When charge is transferred to build up a field, the total electrostatic energy stored is \(U = \dfrac{Q^2}{2C}\), where \(Q = CV\) is the final charge.
Step 2: Express charge through the surface charge density.
For a parallel plate capacitor the charge is \(Q = \sigma A\), where \(\sigma\) is the surface charge density and \(A\) the plate area. The field between the plates is related to the charge density by \(E = \dfrac{\sigma}{\varepsilon_0}\), so \(\sigma = \varepsilon_0 E\) and hence \(Q = \varepsilon_0 E A\).

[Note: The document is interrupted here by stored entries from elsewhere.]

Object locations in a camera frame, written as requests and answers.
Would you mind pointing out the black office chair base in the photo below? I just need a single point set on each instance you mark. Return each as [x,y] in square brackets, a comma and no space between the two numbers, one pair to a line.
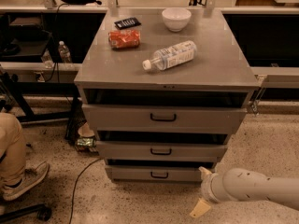
[42,213]

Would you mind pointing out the cup on floor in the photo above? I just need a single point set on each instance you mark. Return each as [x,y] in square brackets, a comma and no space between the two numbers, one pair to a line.
[85,131]

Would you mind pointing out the clear plastic water bottle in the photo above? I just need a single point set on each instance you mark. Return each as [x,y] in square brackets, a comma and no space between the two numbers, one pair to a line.
[172,56]

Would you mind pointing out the crushed orange soda can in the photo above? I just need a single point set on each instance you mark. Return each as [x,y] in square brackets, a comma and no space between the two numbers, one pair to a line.
[124,39]

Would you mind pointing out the grey sneaker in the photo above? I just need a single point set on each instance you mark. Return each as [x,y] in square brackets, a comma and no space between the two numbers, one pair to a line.
[31,178]

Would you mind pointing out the person leg beige trousers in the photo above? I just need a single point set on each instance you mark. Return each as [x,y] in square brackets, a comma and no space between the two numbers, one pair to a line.
[12,150]

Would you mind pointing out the grey top drawer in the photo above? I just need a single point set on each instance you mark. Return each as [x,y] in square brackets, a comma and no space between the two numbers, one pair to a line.
[163,119]

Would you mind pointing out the small water bottle background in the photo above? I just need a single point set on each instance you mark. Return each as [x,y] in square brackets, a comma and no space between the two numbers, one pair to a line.
[65,55]

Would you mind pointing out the grey drawer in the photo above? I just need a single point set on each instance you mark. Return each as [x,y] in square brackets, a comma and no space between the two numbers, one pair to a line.
[157,174]
[163,119]
[160,151]

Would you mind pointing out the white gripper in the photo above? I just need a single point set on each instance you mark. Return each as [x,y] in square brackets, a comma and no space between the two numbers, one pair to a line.
[207,187]

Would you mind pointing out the white ceramic bowl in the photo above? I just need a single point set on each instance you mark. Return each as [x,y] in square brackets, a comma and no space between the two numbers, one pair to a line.
[176,18]

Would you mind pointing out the grey middle drawer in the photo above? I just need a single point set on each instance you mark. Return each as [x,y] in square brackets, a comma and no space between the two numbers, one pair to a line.
[160,151]

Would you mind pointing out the green crumpled wrapper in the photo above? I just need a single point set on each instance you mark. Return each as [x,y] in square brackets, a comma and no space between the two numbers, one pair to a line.
[85,144]

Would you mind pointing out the black table leg frame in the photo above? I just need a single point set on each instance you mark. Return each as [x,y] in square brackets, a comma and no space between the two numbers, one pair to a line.
[12,88]

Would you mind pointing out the grey bottom drawer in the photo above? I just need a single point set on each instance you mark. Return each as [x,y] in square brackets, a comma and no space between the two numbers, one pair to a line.
[157,174]

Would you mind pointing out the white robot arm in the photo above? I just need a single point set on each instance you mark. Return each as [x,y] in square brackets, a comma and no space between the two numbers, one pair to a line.
[241,185]

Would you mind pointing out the grey metal drawer cabinet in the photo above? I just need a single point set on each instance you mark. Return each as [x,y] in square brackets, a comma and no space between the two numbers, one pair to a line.
[218,77]

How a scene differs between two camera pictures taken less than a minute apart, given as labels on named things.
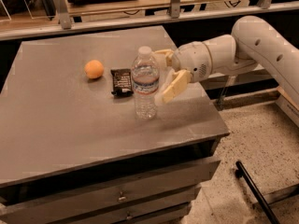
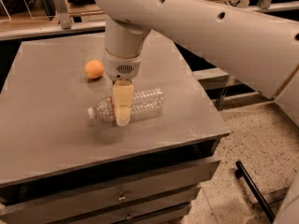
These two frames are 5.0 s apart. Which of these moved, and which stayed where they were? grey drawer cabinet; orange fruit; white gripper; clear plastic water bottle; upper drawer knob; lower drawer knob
Moved: white gripper; clear plastic water bottle
Stayed: lower drawer knob; orange fruit; upper drawer knob; grey drawer cabinet
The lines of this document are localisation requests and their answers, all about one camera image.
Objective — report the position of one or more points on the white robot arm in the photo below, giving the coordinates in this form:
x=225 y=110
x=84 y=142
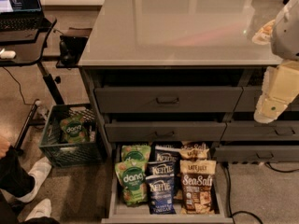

Step 3: Write capacitance and combine.
Using \(C = \dfrac{\varepsilon_0 A}{d}\),
\(U = \dfrac{Q^2}{2C} = \dfrac{(\varepsilon_0 E A)^2}{2\,(\varepsilon_0 A/d)} = \dfrac{\varepsilon_0^2 E^2 A^2 d}{2\,\varepsilon_0 A} = \dfrac{1}{2}\varepsilon_0 E^2 A d.\)
Step 4: Interpret as energy per unit volume.
The field fills the region of volume \(A d\) between the plates. Dividing,
\(u = \dfrac{U}{A d} = \dfrac{1}{2}\varepsilon_0 E^2.\)
Step 5: Conclusion.
This confirms the field itself stores energy with density
\[\boxed{u = \frac{1}{2}\varepsilon_0 E^2}\]